Print, in exact form, the lines below from the one containing "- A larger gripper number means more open" through the one containing "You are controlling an", and omit all others.

▶ [Provided records]
---

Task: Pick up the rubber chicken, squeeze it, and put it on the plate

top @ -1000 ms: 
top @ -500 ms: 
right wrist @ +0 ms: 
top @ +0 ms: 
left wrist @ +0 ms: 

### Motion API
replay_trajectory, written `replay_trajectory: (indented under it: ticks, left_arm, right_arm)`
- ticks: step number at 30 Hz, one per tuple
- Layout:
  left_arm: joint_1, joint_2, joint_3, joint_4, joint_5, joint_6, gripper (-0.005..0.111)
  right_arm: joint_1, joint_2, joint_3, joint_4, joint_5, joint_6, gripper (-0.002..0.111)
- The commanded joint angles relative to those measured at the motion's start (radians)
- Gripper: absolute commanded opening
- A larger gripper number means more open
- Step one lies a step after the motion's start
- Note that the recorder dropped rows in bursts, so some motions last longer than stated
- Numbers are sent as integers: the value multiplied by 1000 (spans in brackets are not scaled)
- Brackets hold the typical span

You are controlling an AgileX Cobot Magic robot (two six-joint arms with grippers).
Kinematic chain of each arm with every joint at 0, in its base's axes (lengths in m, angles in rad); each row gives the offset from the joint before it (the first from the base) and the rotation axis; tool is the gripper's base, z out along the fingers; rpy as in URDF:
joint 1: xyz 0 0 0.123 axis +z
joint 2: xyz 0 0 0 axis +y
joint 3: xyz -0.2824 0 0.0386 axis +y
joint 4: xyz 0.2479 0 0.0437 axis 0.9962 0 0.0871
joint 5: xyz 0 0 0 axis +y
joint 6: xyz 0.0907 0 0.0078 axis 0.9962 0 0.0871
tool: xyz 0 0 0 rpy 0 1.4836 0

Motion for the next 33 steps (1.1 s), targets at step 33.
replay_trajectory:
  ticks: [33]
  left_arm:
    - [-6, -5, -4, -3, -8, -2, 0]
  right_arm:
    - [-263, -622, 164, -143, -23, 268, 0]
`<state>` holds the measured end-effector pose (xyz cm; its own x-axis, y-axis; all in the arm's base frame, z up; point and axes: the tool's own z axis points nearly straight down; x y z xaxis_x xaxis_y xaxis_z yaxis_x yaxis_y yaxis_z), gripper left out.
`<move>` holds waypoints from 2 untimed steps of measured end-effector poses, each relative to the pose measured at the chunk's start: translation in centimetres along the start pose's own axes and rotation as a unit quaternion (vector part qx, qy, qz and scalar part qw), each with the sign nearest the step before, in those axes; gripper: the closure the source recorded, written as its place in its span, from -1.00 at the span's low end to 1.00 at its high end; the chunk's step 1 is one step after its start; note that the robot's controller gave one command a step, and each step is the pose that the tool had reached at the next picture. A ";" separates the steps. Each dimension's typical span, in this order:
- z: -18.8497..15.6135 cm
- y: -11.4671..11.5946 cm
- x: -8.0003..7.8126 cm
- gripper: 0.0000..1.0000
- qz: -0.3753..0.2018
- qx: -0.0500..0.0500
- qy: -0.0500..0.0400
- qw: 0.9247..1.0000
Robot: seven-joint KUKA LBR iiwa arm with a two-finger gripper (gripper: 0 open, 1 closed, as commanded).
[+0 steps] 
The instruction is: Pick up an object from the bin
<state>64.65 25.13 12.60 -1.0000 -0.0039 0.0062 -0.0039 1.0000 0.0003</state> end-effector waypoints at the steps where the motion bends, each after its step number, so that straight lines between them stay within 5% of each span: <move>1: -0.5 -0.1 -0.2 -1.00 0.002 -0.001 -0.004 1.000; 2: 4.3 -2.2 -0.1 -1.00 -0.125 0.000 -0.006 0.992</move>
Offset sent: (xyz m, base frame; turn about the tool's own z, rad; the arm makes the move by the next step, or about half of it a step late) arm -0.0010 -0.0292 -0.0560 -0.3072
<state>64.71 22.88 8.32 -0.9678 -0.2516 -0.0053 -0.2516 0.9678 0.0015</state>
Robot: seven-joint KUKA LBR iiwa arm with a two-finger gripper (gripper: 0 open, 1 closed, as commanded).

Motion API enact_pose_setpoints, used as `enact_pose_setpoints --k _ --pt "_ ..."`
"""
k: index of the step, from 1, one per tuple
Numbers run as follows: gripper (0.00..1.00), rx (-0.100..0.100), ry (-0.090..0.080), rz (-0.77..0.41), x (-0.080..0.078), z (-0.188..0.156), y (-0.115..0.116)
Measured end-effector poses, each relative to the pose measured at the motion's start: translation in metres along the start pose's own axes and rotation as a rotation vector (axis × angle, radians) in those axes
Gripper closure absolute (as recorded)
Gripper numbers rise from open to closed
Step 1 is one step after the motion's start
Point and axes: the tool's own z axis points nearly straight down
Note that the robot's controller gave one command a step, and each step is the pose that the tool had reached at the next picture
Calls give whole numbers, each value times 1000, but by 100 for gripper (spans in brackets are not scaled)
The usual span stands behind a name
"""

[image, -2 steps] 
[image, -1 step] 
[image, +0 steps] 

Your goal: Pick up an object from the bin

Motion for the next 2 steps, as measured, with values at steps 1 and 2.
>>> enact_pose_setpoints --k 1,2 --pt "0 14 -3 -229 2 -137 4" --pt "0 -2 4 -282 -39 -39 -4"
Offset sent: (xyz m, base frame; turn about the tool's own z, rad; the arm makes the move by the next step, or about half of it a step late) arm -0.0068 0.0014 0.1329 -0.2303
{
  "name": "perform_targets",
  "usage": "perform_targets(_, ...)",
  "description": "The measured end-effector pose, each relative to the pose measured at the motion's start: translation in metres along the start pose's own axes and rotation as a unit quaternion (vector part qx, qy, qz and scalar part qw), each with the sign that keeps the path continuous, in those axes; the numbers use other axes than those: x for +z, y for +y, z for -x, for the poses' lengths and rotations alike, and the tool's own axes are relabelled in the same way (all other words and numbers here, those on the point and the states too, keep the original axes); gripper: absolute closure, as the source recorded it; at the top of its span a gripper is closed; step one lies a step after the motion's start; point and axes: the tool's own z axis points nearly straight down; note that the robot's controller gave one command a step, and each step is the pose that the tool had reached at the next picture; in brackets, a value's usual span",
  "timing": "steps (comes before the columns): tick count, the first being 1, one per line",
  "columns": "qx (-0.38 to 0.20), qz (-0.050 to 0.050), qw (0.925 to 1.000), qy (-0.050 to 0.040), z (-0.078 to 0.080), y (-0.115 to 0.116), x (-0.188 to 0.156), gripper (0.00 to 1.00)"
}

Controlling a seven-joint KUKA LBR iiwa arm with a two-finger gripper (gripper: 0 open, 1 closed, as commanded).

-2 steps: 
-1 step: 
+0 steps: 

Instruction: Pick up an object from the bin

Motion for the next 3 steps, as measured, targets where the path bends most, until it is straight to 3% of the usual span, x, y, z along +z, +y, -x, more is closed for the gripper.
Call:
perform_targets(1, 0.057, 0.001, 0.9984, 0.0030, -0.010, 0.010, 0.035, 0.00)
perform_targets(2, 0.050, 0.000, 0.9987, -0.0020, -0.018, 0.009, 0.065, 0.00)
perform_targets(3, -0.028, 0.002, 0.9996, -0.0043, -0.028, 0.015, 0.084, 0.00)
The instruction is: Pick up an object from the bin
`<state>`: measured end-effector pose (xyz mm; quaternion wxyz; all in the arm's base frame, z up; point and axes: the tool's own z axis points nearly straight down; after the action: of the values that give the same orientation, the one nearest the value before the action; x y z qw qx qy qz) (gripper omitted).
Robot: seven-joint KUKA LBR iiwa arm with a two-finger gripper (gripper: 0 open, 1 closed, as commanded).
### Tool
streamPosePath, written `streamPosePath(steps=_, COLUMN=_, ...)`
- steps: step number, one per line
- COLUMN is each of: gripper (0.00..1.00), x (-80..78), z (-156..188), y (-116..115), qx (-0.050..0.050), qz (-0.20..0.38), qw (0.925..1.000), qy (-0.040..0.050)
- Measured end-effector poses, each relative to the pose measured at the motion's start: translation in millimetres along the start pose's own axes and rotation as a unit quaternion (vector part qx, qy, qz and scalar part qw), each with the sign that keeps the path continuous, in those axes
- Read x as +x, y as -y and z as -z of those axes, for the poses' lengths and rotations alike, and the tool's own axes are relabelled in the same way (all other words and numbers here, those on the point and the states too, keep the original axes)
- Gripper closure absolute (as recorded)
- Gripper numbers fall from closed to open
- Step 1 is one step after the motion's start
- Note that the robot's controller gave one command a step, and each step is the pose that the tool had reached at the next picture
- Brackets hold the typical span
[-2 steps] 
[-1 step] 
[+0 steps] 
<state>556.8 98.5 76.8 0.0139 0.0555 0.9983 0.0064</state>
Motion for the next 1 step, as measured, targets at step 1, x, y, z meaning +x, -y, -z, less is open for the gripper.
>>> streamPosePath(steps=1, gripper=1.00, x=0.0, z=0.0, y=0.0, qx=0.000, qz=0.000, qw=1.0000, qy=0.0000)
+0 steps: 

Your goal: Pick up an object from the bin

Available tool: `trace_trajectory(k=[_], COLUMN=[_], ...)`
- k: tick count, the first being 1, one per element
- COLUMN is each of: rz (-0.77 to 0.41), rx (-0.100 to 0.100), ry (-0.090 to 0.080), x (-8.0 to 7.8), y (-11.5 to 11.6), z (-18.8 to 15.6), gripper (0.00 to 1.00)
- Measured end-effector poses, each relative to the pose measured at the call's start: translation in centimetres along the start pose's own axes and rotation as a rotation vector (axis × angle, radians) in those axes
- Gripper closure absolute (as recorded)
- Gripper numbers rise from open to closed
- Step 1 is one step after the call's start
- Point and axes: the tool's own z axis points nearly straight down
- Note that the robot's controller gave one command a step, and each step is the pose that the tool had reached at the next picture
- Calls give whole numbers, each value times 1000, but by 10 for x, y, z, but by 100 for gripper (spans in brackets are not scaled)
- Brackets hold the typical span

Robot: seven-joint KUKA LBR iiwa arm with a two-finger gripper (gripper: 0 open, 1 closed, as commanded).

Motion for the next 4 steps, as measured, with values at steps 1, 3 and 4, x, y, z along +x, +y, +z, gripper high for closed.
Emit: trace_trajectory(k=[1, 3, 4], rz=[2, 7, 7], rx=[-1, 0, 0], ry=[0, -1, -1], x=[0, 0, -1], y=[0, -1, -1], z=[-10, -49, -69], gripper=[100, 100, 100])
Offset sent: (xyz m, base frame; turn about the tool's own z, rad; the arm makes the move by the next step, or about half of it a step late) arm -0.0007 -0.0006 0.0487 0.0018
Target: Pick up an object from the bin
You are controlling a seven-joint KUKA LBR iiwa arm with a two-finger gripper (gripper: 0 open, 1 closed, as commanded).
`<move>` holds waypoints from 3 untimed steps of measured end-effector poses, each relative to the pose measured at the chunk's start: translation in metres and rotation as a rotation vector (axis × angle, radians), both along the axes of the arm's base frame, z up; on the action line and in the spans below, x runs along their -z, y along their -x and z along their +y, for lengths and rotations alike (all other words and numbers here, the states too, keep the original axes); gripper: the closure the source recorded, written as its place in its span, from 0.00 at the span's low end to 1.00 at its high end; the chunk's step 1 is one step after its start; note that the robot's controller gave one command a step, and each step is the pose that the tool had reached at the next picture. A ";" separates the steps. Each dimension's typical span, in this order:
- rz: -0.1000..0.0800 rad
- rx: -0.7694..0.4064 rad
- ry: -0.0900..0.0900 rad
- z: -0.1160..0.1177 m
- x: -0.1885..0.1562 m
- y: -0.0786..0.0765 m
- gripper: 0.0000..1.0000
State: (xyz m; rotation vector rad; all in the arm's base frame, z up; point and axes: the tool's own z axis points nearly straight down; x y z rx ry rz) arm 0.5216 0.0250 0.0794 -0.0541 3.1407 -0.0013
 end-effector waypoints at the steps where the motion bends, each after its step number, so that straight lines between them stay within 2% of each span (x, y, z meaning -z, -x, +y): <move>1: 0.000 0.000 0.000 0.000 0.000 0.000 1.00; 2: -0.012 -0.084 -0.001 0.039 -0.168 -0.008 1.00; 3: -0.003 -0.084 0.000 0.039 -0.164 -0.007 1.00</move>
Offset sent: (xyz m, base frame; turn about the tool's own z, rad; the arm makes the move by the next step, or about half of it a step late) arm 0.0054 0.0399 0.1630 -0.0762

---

▶ [Task output]
- A larger gripper number means more open
- Step one lies a step after the motion's start
- Note that the recorder dropped rows in bursts, so some motions last longer than stated
- Numbers are sent as integers: the value multiplied by 1000 (spans in brackets are not scaled)
- Brackets hold the typical span

You are controlling an AgileX Cobot Magic robot (two six-joint arms with grippers).

What was requested is fully covered by this answer.